The Verdict is an open-ended story. There was a beginning but there will be no end. Indian elections will continue to evolve, the electorate will become more sophisticated, more assertive, more demanding, more aware of the power of the vote. But of two mutually reinforcing facts there is no doubt: the faith of the Indian voter in democracy and the durability that Indian democracy derives from the Indian voter. It may be once in five years that the vote is exercised at the national, state or local level, but it is what keeps the politician and political parties within the limits set by the letter and spirit of our democratic Constitution. It is not the VIP, not the individuals who temporarily occupy high office, not the careerists who man the administration, not the eloquent or high-profile leaders who dominate the media today and perhaps the history books tomorrow, but the anonymous voter from the four corners of our country who is the true guardian of our democratic state.Indeed. Long live democracy.

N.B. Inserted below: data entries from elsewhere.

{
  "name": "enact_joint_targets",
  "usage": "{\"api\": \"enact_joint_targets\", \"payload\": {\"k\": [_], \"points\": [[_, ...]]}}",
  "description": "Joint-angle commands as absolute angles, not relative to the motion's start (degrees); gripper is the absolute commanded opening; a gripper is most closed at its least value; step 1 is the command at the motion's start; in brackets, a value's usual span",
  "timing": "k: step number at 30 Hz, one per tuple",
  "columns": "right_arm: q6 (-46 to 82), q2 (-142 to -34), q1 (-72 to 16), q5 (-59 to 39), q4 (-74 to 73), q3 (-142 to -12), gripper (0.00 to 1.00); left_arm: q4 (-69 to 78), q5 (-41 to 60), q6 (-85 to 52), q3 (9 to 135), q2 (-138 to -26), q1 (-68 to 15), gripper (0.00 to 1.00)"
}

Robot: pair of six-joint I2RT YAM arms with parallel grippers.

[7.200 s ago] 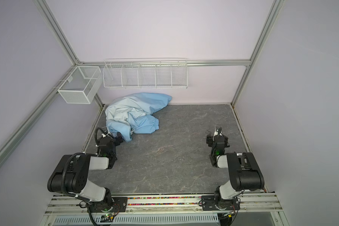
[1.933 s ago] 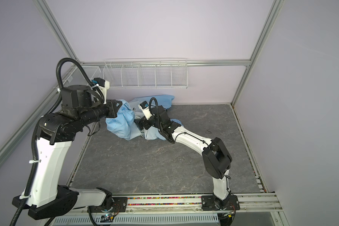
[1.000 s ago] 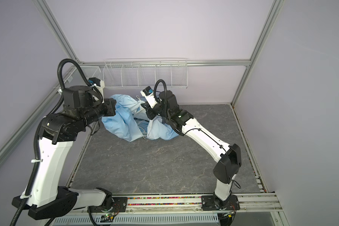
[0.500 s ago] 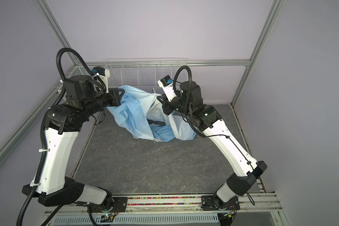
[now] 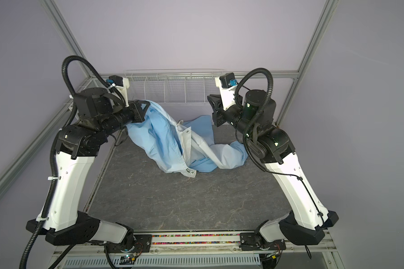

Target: Zip up the jacket

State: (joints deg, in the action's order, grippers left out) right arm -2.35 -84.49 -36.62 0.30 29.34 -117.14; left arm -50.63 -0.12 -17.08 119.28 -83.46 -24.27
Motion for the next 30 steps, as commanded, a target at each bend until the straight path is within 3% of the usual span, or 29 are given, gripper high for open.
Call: {"api": "enact_joint_targets", "payload": {"k": [1, 4, 8, 10, 14, 16, 17, 18, 21, 22, 23, 28, 30], "points": [[0.41, -93.36, -36.49, -4.12, 33.17, -117.49, 0.12, -55.18, -13.07, -18.59, 117.25, -84.88, -21.64, 0.00], [2.70, -99.70, -36.48, -5.86, 37.54, -120.33, 0.19, -59.73, -15.07, -20.25, 116.13, -88.21, -17.49, 0.00], [4.51, -105.41, -36.44, -5.66, 43.26, -121.53, 0.49, -59.37, -18.62, -20.30, 110.78, -90.23, -14.17, 0.00], [4.83, -106.58, -36.41, -3.86, 44.85, -120.06, 0.53, -58.64, -20.64, -20.35, 108.31, -90.68, -13.16, 0.00], [5.20, -104.59, -36.00, -1.22, 42.48, -111.00, 0.64, -58.46, -26.14, -21.59, 104.28, -90.82, -11.34, 0.18], [6.84, -102.32, -34.95, -2.39, 40.09, -105.64, 0.78, -58.49, -27.14, -23.20, 102.36, -89.91, -10.66, 0.33], [7.46, -100.84, -34.20, -4.13, 38.25, -102.50, 0.92, -58.13, -27.11, -23.54, 100.99, -88.96, -10.63, 0.39], [8.15, -99.05, -33.32, -5.65, 35.73, -99.05, 0.88, -57.20, -26.39, -23.79, 99.29, -87.65, -10.63, 0.43], [10.52, -95.38, -31.10, -7.95, 30.37, -91.80, 0.88, -54.77, -23.18, -25.17, 93.73, -83.13, -10.68, 0.52], [11.36, -94.81, -30.31, -8.59, 29.65, -90.50, 0.88, -53.64, -21.25, -25.63, 91.35, -81.01, -10.64, 0.68], [11.90, -94.58, -29.50, -9.52, 29.57, -89.59, 0.88, -52.49, -19.18, -26.17, 88.64, -78.89, -10.63, 0.98], [12.04, -93.75, -27.76, -12.51, 29.21, -85.69, 0.88, -45.16, -5.40, -29.78, 73.35, -66.89, -10.72, 1.00], [12.32, -93.25, -27.54, -11.48, 29.19, -83.97, 0.93, -41.54, -0.19, -33.25, 66.18, -61.67, -10.72, 0.98]]}}
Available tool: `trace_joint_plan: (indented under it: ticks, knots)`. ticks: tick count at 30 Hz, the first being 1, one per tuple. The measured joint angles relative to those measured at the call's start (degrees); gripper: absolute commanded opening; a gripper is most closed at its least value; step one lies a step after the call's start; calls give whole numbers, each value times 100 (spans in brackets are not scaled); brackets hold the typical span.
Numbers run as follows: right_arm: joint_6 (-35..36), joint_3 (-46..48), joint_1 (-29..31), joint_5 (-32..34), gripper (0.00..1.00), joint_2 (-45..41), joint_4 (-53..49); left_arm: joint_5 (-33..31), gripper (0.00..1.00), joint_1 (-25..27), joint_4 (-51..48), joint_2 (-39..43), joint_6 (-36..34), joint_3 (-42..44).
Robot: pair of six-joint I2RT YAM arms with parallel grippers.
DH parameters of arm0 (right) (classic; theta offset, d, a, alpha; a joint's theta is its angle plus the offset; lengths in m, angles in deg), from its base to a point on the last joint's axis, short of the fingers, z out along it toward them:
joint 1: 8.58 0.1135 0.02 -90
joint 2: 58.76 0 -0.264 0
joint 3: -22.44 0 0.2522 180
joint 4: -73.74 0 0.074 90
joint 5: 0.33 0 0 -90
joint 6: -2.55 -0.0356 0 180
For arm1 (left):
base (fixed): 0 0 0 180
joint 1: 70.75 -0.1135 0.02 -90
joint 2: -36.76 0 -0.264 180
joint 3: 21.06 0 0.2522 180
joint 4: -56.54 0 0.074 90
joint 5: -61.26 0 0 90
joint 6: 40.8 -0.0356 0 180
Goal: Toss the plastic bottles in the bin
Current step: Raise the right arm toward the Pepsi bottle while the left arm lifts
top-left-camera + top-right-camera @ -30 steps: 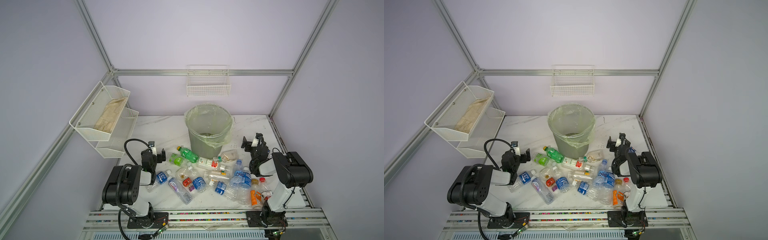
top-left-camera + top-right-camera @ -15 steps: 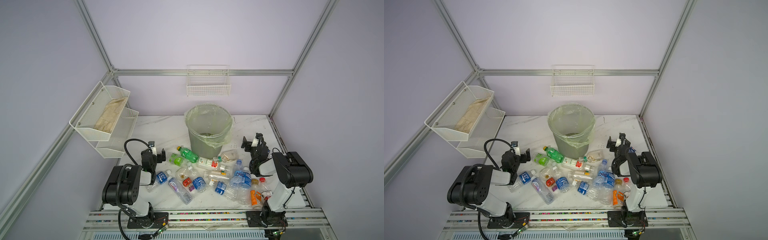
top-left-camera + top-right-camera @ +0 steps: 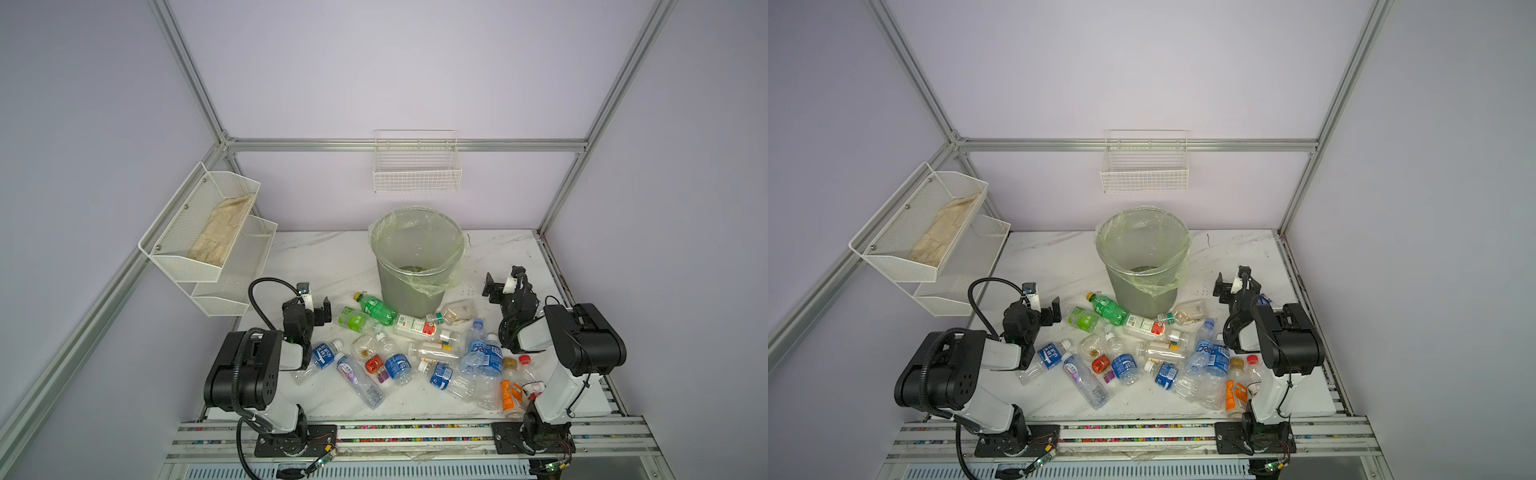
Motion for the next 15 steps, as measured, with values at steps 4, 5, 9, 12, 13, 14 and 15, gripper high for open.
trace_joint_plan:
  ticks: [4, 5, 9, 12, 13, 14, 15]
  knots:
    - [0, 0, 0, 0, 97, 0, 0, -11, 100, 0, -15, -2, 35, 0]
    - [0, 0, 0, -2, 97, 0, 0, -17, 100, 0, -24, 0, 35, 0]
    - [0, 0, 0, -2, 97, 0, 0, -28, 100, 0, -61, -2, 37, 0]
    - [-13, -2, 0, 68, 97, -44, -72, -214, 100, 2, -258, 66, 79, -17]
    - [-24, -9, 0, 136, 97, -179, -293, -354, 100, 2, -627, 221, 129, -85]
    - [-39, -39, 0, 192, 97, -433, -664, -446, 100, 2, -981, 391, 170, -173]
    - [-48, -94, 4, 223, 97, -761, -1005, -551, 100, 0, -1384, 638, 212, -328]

What I most liked about the book was its ability to illuminate the Indian political landscape through the business of polling as well as the cultural peculiarities of the Indian respondent - for example, how people are reticent to speak to a pollster alone in a room, but happy to hold forth if they're at home surrounded by friends or family. I also liked that Roy and Sopariwala are quite up front about the challenges still for polling and the things they absolutely know and the things they are not sure of. It is a timely book for the 2019 Indian elections, but I do think it has a life well beyond that.